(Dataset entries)
==============================
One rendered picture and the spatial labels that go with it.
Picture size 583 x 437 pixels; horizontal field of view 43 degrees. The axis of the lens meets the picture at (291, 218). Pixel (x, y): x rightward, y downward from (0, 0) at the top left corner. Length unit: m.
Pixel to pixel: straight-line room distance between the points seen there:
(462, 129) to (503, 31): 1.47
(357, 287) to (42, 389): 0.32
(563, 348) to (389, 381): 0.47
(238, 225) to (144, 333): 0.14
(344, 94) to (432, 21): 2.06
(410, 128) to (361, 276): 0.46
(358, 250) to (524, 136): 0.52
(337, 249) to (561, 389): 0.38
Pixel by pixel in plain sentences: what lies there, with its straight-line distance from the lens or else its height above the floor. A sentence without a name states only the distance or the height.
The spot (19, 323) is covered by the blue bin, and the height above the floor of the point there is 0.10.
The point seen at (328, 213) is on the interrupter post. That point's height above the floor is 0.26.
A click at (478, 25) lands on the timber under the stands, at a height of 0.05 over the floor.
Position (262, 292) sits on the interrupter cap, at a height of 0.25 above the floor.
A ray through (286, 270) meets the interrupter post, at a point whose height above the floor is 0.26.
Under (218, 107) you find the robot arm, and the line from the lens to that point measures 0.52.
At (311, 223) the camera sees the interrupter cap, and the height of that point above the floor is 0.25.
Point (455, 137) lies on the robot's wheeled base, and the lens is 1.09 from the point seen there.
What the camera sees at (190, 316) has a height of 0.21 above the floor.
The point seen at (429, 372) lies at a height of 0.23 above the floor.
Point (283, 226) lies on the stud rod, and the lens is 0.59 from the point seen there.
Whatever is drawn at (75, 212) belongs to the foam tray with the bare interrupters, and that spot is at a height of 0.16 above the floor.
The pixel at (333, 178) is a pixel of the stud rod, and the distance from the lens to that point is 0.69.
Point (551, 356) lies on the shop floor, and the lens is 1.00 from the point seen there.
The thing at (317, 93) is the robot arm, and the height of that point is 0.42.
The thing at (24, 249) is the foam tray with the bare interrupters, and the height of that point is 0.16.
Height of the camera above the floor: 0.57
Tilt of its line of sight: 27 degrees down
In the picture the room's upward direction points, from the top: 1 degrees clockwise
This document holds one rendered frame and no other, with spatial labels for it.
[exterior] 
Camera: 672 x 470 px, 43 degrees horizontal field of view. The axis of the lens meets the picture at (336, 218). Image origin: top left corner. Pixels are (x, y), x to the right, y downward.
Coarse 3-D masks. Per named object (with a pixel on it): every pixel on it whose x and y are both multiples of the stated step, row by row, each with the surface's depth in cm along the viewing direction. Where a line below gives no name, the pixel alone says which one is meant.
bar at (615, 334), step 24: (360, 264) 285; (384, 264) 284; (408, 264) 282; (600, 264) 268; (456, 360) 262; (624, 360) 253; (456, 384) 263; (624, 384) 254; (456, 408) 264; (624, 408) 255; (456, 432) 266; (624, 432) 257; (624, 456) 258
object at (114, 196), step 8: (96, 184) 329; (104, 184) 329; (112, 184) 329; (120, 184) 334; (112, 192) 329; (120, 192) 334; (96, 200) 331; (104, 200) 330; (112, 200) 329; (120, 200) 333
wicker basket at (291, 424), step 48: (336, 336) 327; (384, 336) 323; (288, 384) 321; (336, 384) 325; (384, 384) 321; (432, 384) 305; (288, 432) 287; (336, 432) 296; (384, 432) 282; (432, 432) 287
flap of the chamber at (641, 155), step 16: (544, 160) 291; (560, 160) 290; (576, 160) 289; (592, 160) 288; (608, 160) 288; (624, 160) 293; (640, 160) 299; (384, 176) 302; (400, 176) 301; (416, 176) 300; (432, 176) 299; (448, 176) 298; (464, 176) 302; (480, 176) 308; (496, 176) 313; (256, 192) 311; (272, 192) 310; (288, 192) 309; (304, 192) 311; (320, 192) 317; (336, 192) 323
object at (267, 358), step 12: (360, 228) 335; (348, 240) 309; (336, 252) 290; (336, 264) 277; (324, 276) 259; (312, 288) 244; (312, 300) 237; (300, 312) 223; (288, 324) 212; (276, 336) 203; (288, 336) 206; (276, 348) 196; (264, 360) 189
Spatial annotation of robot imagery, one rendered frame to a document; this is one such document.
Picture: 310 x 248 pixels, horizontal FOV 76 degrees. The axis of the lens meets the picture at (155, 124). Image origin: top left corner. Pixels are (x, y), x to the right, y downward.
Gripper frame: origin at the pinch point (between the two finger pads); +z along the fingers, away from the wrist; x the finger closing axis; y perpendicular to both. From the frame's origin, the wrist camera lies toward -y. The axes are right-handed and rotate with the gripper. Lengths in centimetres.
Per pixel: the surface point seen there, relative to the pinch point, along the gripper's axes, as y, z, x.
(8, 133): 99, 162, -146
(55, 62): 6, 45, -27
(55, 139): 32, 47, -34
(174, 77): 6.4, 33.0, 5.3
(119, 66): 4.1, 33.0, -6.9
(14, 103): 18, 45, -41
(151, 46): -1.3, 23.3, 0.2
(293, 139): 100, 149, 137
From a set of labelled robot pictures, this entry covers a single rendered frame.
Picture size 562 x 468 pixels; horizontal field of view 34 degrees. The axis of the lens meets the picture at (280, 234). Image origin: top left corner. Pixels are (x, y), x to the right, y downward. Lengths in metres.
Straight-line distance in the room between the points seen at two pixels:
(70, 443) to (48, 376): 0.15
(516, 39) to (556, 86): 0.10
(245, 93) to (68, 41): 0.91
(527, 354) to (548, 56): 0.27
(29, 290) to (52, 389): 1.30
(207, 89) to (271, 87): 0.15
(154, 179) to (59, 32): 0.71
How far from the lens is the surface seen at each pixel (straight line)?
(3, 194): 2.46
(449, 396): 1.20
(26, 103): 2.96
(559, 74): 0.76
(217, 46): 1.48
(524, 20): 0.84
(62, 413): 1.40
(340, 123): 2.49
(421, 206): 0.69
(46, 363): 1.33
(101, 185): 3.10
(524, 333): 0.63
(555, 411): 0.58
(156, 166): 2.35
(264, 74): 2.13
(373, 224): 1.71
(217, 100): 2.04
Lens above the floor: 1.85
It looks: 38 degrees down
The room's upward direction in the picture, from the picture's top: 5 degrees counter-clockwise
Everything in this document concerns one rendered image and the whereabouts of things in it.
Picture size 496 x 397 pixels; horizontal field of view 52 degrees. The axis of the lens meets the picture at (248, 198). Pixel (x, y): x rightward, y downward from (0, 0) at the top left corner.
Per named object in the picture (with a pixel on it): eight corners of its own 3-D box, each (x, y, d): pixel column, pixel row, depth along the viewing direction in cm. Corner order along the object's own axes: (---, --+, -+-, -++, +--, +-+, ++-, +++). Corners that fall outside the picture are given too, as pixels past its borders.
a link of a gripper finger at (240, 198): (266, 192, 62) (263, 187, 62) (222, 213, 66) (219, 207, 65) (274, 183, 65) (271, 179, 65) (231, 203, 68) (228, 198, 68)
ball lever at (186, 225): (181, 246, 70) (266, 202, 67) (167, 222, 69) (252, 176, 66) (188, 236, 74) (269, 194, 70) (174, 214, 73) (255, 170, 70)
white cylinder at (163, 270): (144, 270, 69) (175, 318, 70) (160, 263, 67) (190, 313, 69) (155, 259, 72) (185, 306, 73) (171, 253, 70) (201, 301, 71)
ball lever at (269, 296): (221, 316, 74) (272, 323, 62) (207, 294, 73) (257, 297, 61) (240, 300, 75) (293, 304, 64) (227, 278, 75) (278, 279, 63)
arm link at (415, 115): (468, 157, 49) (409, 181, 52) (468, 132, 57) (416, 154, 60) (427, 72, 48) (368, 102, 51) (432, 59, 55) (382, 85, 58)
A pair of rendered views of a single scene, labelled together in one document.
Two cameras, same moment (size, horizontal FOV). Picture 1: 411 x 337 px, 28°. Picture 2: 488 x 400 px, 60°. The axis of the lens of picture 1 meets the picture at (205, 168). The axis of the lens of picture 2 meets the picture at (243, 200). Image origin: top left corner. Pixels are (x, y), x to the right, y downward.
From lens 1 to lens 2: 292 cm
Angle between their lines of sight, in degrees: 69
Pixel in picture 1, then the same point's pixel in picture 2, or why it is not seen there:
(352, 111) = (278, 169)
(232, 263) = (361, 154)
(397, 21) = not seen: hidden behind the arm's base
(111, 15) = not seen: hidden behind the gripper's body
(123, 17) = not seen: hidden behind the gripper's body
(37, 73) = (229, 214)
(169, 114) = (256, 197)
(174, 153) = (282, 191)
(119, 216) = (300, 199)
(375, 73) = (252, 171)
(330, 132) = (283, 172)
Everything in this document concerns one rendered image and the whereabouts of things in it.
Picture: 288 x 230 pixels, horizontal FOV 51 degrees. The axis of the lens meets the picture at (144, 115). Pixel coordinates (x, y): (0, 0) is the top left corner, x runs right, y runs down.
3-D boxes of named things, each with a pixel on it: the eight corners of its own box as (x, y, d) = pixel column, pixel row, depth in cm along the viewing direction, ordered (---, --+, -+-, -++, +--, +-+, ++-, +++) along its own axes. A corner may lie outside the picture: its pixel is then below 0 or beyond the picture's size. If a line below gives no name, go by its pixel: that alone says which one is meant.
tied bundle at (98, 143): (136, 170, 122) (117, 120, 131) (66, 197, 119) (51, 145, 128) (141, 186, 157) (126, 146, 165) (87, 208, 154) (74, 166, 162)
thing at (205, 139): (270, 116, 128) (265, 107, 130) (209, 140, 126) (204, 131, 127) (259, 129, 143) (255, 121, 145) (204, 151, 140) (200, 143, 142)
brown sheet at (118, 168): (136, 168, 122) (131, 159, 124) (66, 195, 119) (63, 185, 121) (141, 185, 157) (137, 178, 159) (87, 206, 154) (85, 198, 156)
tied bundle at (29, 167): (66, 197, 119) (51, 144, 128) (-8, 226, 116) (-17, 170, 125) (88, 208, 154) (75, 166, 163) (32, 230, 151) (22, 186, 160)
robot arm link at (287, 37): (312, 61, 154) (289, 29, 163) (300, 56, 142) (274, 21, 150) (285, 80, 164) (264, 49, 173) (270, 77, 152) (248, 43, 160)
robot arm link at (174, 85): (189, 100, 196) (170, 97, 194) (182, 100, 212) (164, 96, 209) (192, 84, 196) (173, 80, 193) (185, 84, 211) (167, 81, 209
==============================
§ The problem
What you copy out must be exactly the lines from the line containing "(169, 114) = (256, 197)" through the end of the records.

§ Exercise solution
(169, 114) = (256, 197)
(174, 153) = (282, 191)
(119, 216) = (300, 199)
(375, 73) = (252, 171)
(330, 132) = (283, 172)
Everything in this document concerns one rendered image and the whereabouts of things in it.
Picture: 288 x 230 pixels, horizontal FOV 51 degrees. The axis of the lens meets the picture at (144, 115). Pixel coordinates (x, y): (0, 0) is the top left corner, x runs right, y runs down.
3-D boxes of named things, each with a pixel on it: the eight corners of its own box as (x, y, d) = pixel column, pixel row, depth in cm along the viewing direction, ordered (---, --+, -+-, -++, +--, +-+, ++-, +++) along its own axes. A corner may lie outside the picture: its pixel is then below 0 or beyond the picture's size. If a line below gives no name, go by its pixel: that alone says which one is meant.
tied bundle at (98, 143): (136, 170, 122) (117, 120, 131) (66, 197, 119) (51, 145, 128) (141, 186, 157) (126, 146, 165) (87, 208, 154) (74, 166, 162)
thing at (205, 139): (270, 116, 128) (265, 107, 130) (209, 140, 126) (204, 131, 127) (259, 129, 143) (255, 121, 145) (204, 151, 140) (200, 143, 142)
brown sheet at (118, 168): (136, 168, 122) (131, 159, 124) (66, 195, 119) (63, 185, 121) (141, 185, 157) (137, 178, 159) (87, 206, 154) (85, 198, 156)
tied bundle at (29, 167): (66, 197, 119) (51, 144, 128) (-8, 226, 116) (-17, 170, 125) (88, 208, 154) (75, 166, 163) (32, 230, 151) (22, 186, 160)
robot arm link at (287, 37): (312, 61, 154) (289, 29, 163) (300, 56, 142) (274, 21, 150) (285, 80, 164) (264, 49, 173) (270, 77, 152) (248, 43, 160)
robot arm link at (174, 85): (189, 100, 196) (170, 97, 194) (182, 100, 212) (164, 96, 209) (192, 84, 196) (173, 80, 193) (185, 84, 211) (167, 81, 209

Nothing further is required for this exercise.